Intervention de Christine Guillemaut

Délégation aux droits des femmes et à l'égalité des chances entre les hommes et les femmes — Réunion du 20 février 2014 : 1ère réunion
Stéréotypes dans les manuels scolaires — Table ronde

Christine Guillemaut, coordinatrice du Laboratoire des stéréotypes au Laboratoire de l'égalité :

Le Laboratoire de l'égalité est une association « loi de 1901 », créée en 2010. Si, comme l'a indiqué Emmanuelle Latour, l'Éducation nationale travaille depuis longtemps en faveur de l'égalité, les manuels scolaires restent largement empreints de clichés et de stéréotypes. Au-delà du travail que nous pouvons réaliser auprès des enseignants, il nous paraît essentiel d'aborder la question des stéréotypes de manière large : les enseignants sont aussi des parents, des citoyens et, en tant que tels, ils véhiculent des représentations stéréotypées.

Le Laboratoire de l'égalité s'est donné la mission de « rendre visible l'invisible ». En 2012, il a lancé une campagne de sensibilisation, en diffusant un film publicitaire et des cartes postales - que je vous distribue pour les faire connaître - sur le thème des stéréotypes et des inégalités de genre. Cette campagne a donné lieu au Pacte pour l'égalité entre les femmes et les hommes, présenté à tous les candidats à l'élection présidentielle. Certaines de nos propositions ont d'ailleurs été retenues par l'équipe gouvernementale actuelle.

En 2013, le Laboratoire a identifié trois champs principaux de diffusion des stéréotypes : l'éducation, les médias et le monde du travail. Des ateliers thématiques ont été organisés, associant la Ligue de l'enseignement, France Télévisions et l'Association nationale des directeurs des ressources humaines (ANDRH). Pour déraciner les stéréotypes, il convient en effet de ne pas déconnecter l'éducation des autres sphères de la vie que sont les médias et le monde du travail.

À défaut d'éliminer les stéréotypes, nous travaillons à favoriser le regard critique sur les représentations stéréotypées. Dans le cadre de nos ateliers de travail, nous avons identifié sept familles de représentations au fondement des stéréotypes :

- il existerait des compétences spécifiques des femmes et des hommes : or, c'est toujours la compétence des femmes qui est questionnée et non celle des hommes ;

- il existerait une complémentarité entre les hommes et les femmes, à utiliser et valoriser ;

- l'égalité risquerait de gommer les différences entre les femmes et les hommes ;

- le faible nombre de femmes occupant des postes à responsabilité résulterait d'une autocensure des femmes, liée à un manque de confiance en elles ;

- il existerait des « qualités » et des « compétences » naturelles des femmes et des hommes ;

- les hommes ne seraient ni disponibles, ni capables de s'occuper des enfants (en témoignent les publicités présentant les hommes dans des postures déplorables lorsqu'ils s'occupent d'enfants) ;

- l'égalité engendrerait un risque de masculinisation des femmes et de perte de virilité des hommes.

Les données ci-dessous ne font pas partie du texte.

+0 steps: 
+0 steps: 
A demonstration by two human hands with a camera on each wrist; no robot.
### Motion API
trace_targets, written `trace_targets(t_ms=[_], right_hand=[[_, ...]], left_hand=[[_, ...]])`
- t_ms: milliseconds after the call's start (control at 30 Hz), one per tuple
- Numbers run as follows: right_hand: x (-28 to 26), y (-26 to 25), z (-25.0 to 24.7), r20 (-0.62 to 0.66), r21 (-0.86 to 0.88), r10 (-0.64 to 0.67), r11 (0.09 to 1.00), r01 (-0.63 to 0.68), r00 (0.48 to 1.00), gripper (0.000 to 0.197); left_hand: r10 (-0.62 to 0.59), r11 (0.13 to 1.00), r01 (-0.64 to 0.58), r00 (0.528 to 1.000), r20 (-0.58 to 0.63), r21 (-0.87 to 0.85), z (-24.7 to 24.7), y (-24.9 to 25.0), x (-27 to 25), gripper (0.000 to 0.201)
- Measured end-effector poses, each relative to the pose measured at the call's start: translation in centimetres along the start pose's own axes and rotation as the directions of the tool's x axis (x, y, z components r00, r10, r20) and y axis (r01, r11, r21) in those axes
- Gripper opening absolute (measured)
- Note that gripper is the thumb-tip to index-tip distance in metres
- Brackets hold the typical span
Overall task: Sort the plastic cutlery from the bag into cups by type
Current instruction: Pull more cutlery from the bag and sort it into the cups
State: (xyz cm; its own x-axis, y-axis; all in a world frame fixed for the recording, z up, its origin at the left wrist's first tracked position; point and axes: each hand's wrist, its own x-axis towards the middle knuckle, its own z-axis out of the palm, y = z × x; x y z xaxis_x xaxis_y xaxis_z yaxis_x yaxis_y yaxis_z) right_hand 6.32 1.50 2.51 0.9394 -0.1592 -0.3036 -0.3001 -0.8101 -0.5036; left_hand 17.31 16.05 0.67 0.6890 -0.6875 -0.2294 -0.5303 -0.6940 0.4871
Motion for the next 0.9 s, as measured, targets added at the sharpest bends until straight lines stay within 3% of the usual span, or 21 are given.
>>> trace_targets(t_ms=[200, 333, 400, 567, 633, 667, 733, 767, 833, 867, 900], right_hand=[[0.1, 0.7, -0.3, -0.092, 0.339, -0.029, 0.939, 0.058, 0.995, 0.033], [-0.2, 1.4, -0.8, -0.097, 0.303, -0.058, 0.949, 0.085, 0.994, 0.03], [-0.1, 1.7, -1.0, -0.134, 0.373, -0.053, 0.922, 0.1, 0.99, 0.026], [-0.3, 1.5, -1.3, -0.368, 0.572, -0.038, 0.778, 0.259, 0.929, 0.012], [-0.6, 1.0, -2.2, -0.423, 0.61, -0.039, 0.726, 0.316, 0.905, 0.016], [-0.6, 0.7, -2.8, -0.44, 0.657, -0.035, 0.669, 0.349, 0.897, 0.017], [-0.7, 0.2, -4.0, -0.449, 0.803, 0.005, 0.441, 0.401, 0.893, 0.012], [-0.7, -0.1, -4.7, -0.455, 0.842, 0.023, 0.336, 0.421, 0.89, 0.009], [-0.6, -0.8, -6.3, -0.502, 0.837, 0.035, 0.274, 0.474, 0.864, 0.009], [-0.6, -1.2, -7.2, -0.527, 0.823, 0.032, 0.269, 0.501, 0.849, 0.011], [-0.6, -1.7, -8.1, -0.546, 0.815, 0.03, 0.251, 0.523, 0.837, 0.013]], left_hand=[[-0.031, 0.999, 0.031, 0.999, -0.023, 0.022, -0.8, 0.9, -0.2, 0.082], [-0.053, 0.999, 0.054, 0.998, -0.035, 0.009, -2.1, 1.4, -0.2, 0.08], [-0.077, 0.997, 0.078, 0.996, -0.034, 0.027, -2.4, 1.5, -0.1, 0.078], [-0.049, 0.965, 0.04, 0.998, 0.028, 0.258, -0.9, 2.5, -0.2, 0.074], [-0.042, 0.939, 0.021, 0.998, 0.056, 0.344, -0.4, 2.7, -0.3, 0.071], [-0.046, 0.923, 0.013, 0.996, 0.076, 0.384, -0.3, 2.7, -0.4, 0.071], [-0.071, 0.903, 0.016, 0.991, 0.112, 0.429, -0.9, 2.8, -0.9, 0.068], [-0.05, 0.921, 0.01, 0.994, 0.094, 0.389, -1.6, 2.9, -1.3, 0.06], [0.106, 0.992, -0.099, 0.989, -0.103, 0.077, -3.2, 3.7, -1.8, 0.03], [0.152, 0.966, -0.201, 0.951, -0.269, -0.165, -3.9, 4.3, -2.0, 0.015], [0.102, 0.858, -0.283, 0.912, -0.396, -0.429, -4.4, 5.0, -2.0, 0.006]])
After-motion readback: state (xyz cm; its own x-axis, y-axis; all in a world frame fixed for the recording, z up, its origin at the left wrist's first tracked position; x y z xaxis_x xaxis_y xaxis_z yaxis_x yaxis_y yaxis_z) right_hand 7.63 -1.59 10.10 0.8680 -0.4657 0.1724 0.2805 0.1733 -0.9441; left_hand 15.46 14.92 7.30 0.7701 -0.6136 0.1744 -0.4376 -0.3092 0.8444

Le Laboratoire a élaboré un document intitulé « Les stéréotypes, c'est pas moi, c'est les autres », qui vise à comprendre les stéréotypes et les raisons de leur ancrage. Le document, élaboré avec Catherine Vidal, neurobiologiste française, auteure de l'ouvrage « Le cerveau a-t-il un sexe ? », aborde la « fabrication des filles et des garçons », questionne le lien avec les facteurs biologiques et propose des « clés de décryptage » des stéréotypes. À travers plusieurs exemples, parmi lesquels l'idée largement véhiculée que « les garçons seraient plus doués en mathématiques », le document montre en quoi les inégalités renforcent les stéréotypes, qui eux-mêmes outillent les discriminations. Celles-ci viennent à leur tour alimenter les inégalités. De la même manière, les stéréotypes légitiment les inégalités, qui inspirent des discriminations, celles-ci renforçant aussi les stéréotypes.

En termes de préconisations, s'agissant des manuels scolaires, si les éditeurs se montrent réticents quant à un label sur les résultats, nous proposons de réfléchir à une labélisation de la démarche, qui valoriserait les éléments de méthode et d'organisation mis en place par les éditeurs - par exemple, des comités de relecture - pour aboutir progressivement à une amélioration de la qualité des manuels du point de vue du genre.